Dark days before daylight-saving time

With March 11 just around the corner, you need your systems prepped and patched now


Guess this is the big week to write about the daylight-saving time snafu. For those who might have missed it, DST starts on March 11 this year -- three weeks earlier than usual -- and ends on November 4, a week later than usual. It's a mite late to be worrying about prepping your systems for the change now, if you ask me. If you're hearing cries of "What do we do?!" from the executive floors feel free to throw a scornful glance or two. Bottom line: If they're complaining now, those guys waited a too long.
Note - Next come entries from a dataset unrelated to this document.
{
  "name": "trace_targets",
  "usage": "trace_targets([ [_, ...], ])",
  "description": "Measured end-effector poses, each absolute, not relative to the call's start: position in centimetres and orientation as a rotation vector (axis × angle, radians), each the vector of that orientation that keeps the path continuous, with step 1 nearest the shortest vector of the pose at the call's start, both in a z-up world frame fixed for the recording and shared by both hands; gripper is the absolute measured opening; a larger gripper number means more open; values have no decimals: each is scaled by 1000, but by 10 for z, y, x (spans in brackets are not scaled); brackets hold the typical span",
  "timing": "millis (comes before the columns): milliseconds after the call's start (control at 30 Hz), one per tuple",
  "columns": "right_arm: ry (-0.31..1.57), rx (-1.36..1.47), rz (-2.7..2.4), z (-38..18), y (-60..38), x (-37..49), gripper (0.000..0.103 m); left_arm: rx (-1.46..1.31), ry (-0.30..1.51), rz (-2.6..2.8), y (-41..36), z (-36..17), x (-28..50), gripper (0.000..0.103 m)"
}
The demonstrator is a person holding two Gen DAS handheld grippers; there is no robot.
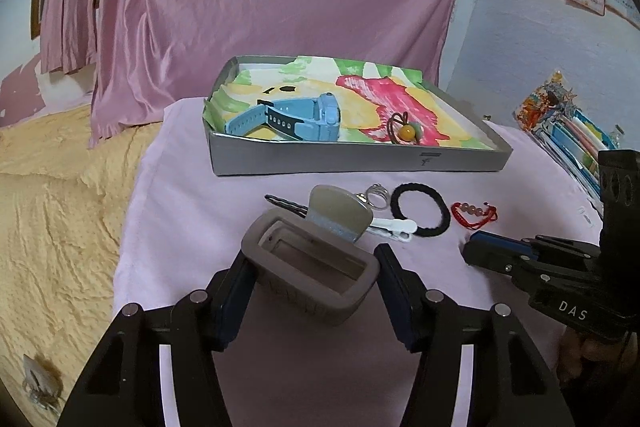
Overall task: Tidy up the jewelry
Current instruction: 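Close left tool on the grey claw clip while right tool grips the gold ring, then carry the claw clip with left tool while right tool carries the ring to the tray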
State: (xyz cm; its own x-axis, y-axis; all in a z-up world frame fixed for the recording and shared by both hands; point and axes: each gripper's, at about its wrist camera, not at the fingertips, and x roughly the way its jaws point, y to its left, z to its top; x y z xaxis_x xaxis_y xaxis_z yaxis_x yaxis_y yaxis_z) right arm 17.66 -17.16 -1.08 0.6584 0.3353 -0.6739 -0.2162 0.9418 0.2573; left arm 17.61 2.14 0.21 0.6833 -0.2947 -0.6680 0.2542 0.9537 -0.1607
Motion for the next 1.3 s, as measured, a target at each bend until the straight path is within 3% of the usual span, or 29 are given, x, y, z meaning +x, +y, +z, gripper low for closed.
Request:
trace_targets([
  [1300, 656, 237, 308, 10, -214, 169, 11, -125, 606, -389, -19, 29, 177, 57],
])
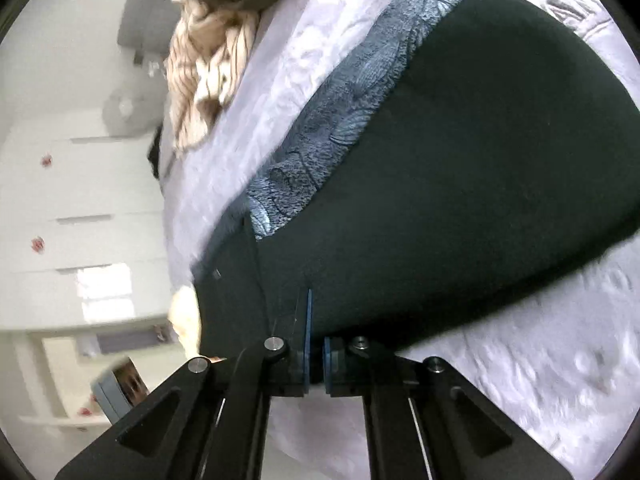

Only a couple weeks remain till dooms-time, so what's left to do is painfully obvious. Because there's no time to find or build an all-purpose DST fixit-tool, you're stuck using what you've got. That means using your centralized software management toolbox (if you have one), but it also means double-checking: A software manager such as Microsoft SMS (Systems Management Server) can manage patch deployments for all kinds of apps, but it can't guarantee the patches will be there.

Take a glance at that corporate software portfolio and then tell your hapless intern to Web scan or call each manufacturer and get the lowdown on where the DST patch effort is. Get dates and make sure someone on your staff checks them and makes sure to get those patches in-house. Start that remediation process as soon as you can. After that, make a list of all the manufacturers who answer "Duh, what DST patch?" and plan on managing those changeovers yourself. Tedious, time-consuming, and a real pitfall if you mess it up … so don't. It's not hard, it's just a pain in that fleshy bodily region I'm not supposed to mention by name.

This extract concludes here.